For me, leaving an abusive relationship, the thing has been turning off the inner critic; and the 'should' voice. There is not a way you have to be; you are good enough as your self.

EElisavetaOfBelsornia Mon 12-Jun-17 18:16:08

Oh thank you Cocoa, as it happens I was just googling meditations on You Tube! I agree about the self critical voice, that's totally me. Well and often STBXH too, he still manages to pull me down telling me how useless I am. I'm thinking of putting some notes on the wardrobe of things to say to myself every day, does that sound mad? You are good enough as you are is a great one to start me off.

user1497212915 Mon 12-Jun-17 18:26:34

So sorry to hear this. I sometimes feel similar and I'm married. After all the working, then housework and then trying to function as mum whilst you see those around you seemly taking everything in their stride, it's depressing and it makes you short tempered as you said.
Best I can say is chin up, it won't always be like this and you're doing fine wink

Achoopichu Mon 12-Jun-17 18:32:51

I felt very much like this shortly after my split with xh. They seem to have all the freedom and you get all the drudgery. And don't get me started on Disney dads angry

But you do have something far more precious which is the time you have with the kids. You won't always appreciate it but over the years when you do the lion share of the caring, you get used to it and grow to really enjoy it - and develop a really close bond - that's my experience anyway.

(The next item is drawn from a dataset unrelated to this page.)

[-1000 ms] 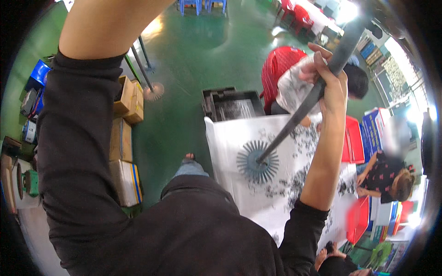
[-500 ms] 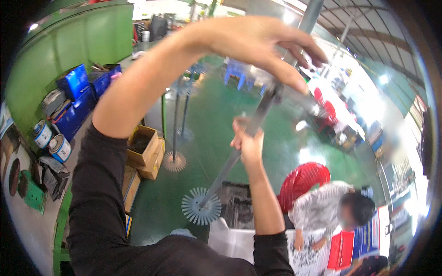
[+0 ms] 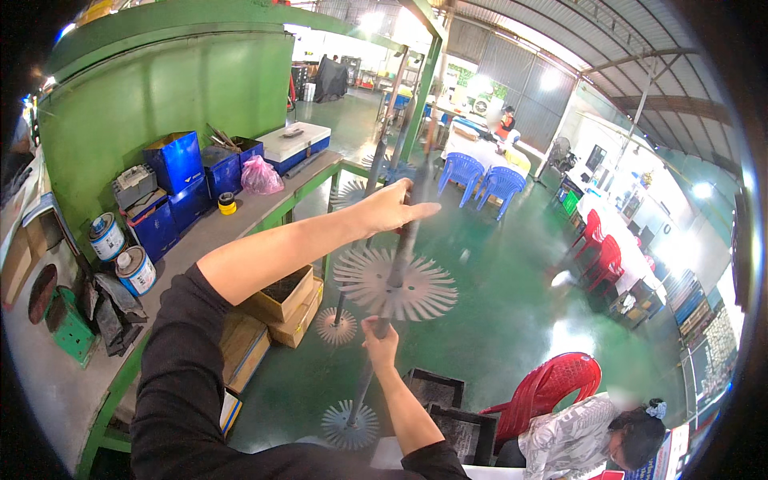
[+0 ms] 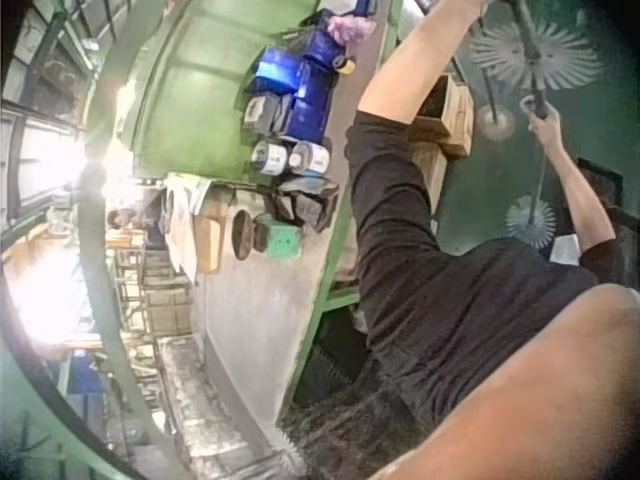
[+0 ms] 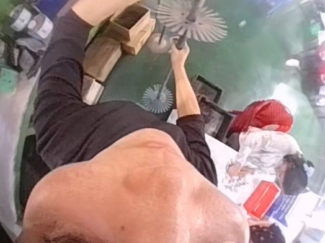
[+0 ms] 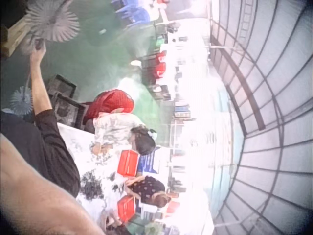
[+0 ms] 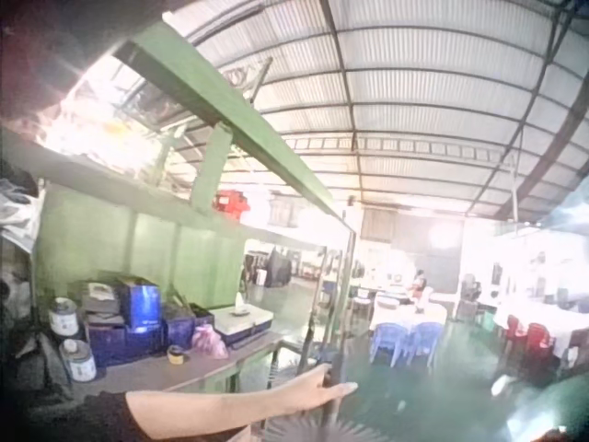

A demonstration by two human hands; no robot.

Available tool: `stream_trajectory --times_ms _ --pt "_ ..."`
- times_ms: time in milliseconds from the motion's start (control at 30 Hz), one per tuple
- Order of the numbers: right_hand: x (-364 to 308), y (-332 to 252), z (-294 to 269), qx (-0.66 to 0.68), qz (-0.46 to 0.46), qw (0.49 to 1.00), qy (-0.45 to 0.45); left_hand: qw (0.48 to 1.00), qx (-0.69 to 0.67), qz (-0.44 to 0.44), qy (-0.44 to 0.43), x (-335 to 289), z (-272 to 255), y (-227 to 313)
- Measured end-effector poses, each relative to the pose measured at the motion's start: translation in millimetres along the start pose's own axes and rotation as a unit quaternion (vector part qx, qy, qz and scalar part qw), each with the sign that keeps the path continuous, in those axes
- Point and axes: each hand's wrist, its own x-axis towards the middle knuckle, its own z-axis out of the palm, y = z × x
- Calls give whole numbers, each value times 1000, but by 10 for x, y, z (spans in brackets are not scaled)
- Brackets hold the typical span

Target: The person repeatedly picks small black hooks from a table and attaches them one by one to a vertical metal stand with multiple tiers. The person also briefly gathers loose hooks into a small bag and places the bag on the table.

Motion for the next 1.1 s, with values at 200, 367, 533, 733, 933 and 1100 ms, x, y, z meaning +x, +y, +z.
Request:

Not every day is good even 6 years on but I wouldn't change a thing now - but it takes time flowers

EElisavetaOfBelsornia Mon 12-Jun-17 22:30:25

Thank you everyone. Achoopichu you're right. STBXH can have all the Disney stuff. I have every day with my kids, and I will try to focus on chilling out, being less hard on myself and enjoying them.

Achoopichu Tue 13-Jun-17 12:35:25

Yes, don't be too hard on yourself. There will be bad days and good days and really fab days. I'm lucky my kids like walking up the local hills with a picnic, kite flying on a beach, and camping, cos it'll be a few years before we can afford any holiday abroad, if ever. There are fab free things to do that you can tap into, but it's pants when money is tight. Hang in there x

alwaysthepessimist Tue 13-Jun-17 12:45:44

flowers for you

You are not a failure and the kids just want you and them to have fun, they don't need a holiday. Do you have tesco clubcard vouchers? You can exchange them for fun days out - £2.50 worth is normally a £10 entry into somewhere - I use all mine for these now, they make for some fun days out. Also join a facebook group called Happy Days Out for some cheap or free days out.

Queenofthedrivensnow Tue 13-Jun-17 19:44:23

Op I have felt at times exactly like you post separation. I went inside exh house for the first time in 18 months. He owns it and I rent. He has had some renovation work done it looks lovely. It's a lonely big family home. He works abroad and I can barely afford to pay for childcare. I know it could be worse for me and I have the kids most of the time but it's gutting. Just split from another borderline abusive man and I'm back to square one and tax credits and all the penny pinching. I am bitter!!

lazycrazyhazy Tue 13-Jun-17 20:21:15

My children are adults now and parents. Suddenly they have different insights and say things like "you were always there". Honestly long term that's what counts, the daily grind, not the flash holidays. Just keep at it, sounds like you're doing a great job to me!

EElisavetaOfBelsornia Tue 13-Jun-17 23:05:33

Thank you everyone you're very encouraging. I've tried out a few meditations and have made a list of fun low cost things we can do together. flowers to all of you in the same position. Maybe we can be a little mutual support group.